++++ RAW DATA

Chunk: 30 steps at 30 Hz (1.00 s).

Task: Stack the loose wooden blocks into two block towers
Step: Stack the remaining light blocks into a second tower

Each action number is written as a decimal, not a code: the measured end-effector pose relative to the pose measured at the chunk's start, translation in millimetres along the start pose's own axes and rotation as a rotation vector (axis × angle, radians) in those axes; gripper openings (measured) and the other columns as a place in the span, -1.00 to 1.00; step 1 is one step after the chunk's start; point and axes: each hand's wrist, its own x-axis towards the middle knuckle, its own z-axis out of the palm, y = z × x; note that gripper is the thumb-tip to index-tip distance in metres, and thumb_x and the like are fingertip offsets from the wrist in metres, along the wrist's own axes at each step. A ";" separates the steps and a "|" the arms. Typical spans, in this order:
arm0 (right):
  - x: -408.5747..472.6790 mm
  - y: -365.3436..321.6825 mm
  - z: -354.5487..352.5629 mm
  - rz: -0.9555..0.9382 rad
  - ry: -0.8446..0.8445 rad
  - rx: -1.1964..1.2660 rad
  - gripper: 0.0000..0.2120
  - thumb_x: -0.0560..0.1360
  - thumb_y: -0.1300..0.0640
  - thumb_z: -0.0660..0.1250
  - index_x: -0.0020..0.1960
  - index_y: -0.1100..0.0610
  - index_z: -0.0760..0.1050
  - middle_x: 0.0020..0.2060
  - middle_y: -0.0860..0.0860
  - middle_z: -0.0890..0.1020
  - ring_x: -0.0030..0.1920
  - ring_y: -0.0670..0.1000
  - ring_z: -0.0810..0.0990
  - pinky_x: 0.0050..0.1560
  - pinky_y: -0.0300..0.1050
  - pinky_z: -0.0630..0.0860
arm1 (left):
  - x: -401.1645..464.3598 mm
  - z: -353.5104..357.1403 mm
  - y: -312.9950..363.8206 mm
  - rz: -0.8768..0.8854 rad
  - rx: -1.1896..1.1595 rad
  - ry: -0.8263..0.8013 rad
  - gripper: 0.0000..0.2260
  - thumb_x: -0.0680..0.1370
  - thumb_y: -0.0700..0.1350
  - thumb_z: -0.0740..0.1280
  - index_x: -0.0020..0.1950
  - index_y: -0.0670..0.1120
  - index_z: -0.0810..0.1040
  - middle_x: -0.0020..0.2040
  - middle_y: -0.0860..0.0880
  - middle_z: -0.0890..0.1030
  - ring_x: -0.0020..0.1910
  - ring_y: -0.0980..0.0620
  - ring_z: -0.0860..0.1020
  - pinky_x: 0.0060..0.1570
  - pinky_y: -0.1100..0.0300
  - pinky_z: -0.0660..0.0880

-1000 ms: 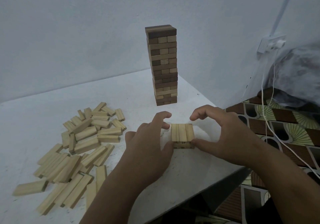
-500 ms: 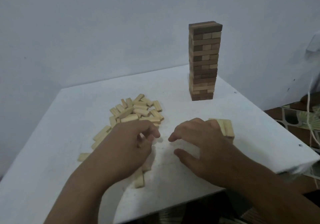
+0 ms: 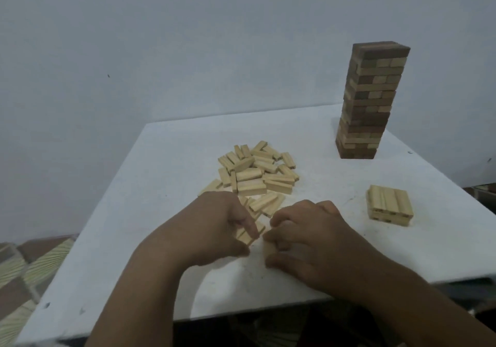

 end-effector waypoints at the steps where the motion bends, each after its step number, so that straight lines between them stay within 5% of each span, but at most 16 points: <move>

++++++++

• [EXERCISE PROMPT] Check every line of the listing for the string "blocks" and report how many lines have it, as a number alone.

• [TASK RESPONSE] 2